Each week I bring you the top stories in the auto industry along with my commentary or sometimes amusing thoughts about the craziness that goes on in the world of cars.
Stories you’ll find today:
- Austin’s Newest Tourist Attraction: Self-Crashing Cars
- Kid skips bus, gets patrol car instead
- From golf carts to rocket engines: Harley’s wild resume
- Tennis balls: the duct tape of redneck engineering
Austin’s Newest Tourist Attraction: Self-Crashing Cars. Tesla’s much-hyped robotaxis have finally started rolling in Austin, and within days they were already rolling into things, because apparently “self-driving” really means “self-crashing” when you hand the wheel over to a car that thinks a curb is just a suggestion. Locals have spotted them stopped dead in intersections, clipping poles, and generally behaving like that one friend who swears they’re fine to drive after two margaritas but then misses their own driveway. It’s not exactly the utopian future Elon promised, unless your vision of the future includes traffic jams caused by confused Teslas trying to negotiate a left turn while simultaneously auditioning for America’s Funniest Home Videos. If this is the revolution, it’s starting to look a lot like a demolition derby with better Wi-Fi.
Kid skips bus, gets patrol car instead. In Florida a 12-year-old decided the school bus was overrated and swiped his parents’ truck for a DIY commute, except instead of pulling into the drop-off lane he treated the parking lot like Daytona, knocking over cones and attracting enough attention to trigger a police chase that ended with him smashing into both a parked car and a patrol vehicle. Witnesses say he was aiming for his old middle school, which makes sense because nothing screams “I miss homeroom” like a high-speed pursuit before first period. Luckily no one was hurt, unless you count the truck, the parked car, the police cruiser, and his parents’ blood pressure, which is now higher than his top speed. The kid’s joyride is a reminder that while most 12-year-olds are begging for screen time, some are busy trying to unlock the next level of Grand Theft Auto: Middle School Edition.
From golf carts to rocket engines: Harley’s wild resume. Harley-Davidson didn’t just build thunderous V-twin cruisers—they moonlighted as lawn mower engine makers, boat financiers, rocket part producers, and even golf cart / utilicar manufacturers—essentially saying, “If we can’t roar down Route 66, we’ll mow, float, fly, or roll you to your mailbox.” Who knew?
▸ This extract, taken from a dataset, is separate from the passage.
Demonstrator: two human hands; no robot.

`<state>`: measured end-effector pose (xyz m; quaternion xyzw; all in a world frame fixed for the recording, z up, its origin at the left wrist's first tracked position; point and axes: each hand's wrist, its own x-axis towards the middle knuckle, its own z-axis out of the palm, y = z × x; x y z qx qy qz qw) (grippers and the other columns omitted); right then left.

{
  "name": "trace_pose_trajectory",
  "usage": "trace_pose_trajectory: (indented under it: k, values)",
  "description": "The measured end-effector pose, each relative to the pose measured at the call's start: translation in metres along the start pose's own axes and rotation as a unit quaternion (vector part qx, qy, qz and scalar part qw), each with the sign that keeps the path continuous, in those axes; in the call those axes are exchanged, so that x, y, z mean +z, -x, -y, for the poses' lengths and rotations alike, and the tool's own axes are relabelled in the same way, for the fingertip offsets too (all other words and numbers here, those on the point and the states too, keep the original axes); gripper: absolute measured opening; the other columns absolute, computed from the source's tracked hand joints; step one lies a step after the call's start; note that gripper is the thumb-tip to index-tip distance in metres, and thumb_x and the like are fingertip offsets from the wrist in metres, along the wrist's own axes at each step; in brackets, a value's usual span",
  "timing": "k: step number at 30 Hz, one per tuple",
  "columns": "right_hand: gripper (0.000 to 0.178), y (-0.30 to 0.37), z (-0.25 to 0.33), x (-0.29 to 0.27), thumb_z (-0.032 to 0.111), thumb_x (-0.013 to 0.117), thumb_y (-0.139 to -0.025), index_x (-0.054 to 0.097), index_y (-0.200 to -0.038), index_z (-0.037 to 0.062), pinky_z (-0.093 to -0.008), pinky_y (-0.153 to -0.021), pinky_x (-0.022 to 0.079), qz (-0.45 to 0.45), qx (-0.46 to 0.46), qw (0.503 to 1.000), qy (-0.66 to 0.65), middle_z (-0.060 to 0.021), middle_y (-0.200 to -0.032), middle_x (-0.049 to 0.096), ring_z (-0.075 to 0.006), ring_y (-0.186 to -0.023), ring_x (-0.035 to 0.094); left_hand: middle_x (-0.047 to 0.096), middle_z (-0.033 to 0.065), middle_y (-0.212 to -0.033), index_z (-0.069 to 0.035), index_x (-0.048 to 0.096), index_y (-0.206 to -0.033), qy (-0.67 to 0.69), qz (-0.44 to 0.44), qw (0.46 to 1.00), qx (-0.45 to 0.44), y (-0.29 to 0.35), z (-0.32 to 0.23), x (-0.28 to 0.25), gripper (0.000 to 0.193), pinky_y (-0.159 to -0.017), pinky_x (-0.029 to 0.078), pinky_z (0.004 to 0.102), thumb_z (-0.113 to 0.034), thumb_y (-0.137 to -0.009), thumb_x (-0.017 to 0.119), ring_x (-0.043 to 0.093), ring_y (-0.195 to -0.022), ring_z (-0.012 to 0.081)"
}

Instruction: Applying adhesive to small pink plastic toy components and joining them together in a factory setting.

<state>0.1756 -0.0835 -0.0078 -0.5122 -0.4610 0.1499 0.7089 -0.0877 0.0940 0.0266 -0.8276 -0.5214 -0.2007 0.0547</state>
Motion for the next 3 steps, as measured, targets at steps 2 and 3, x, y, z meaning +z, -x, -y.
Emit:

They built engines for mowing companies during the Great Depression, flirted with boats (though the H-D name never powered them), even made drone rocket engines for military target practice, then later rolled out golf carts where shifting into reverse meant killing the engine first, and utilicars small enough for mail carriers or factory floors. And in the ’90s, they tried “Hot Road” cologne so slogans like “The Scent of Freedom” might’ve smelled more like “Eau de Miscalculation”—a bold move, but apparently no one wanted their freedom perfume. Driving a Harley is one thing, but apparently Harley also wanted you to mow your yard, float your lake toy, or even stink like a biker. Seems to me they should just stick to motorcycles.
Tennis balls: the duct tape of redneck engineering. If you’ve ever walked through a parking lot and spotted a random tennis ball jammed onto someone’s trailer hitch, you probably figured either a dog lost its toy or Serena Williams was moonlighting as a U-Haul driver. But the truth is way more delightfully redneck-engineer chic, because people cut a slit in a tennis ball and pop it over the tow ball to keep all that sticky black grease contained instead of smearing it across their pants leg, their shin, or worse, the back of your Sunday church pants when you forget it’s there. As a bonus it keeps rust away, cushions your shin from a bone-rattling whack, and makes the hitch bright enough that some half-asleep driver in a parking lot won’t ram it while backing up. This is really just one more reason the humble tennis ball is the duct tape of the sporting goods aisle. Sure, it looks ridiculous, but compared to spending $20 on a fancy chrome hitch cover shaped like a skull, a deer head, or the Dallas Cowboys star (the only one guaranteed to disappoint you every January), a fifty-cent tennis ball suddenly feels like the MVP of trailer accessories, turning Wimbledon into Wally World one hitch at a time.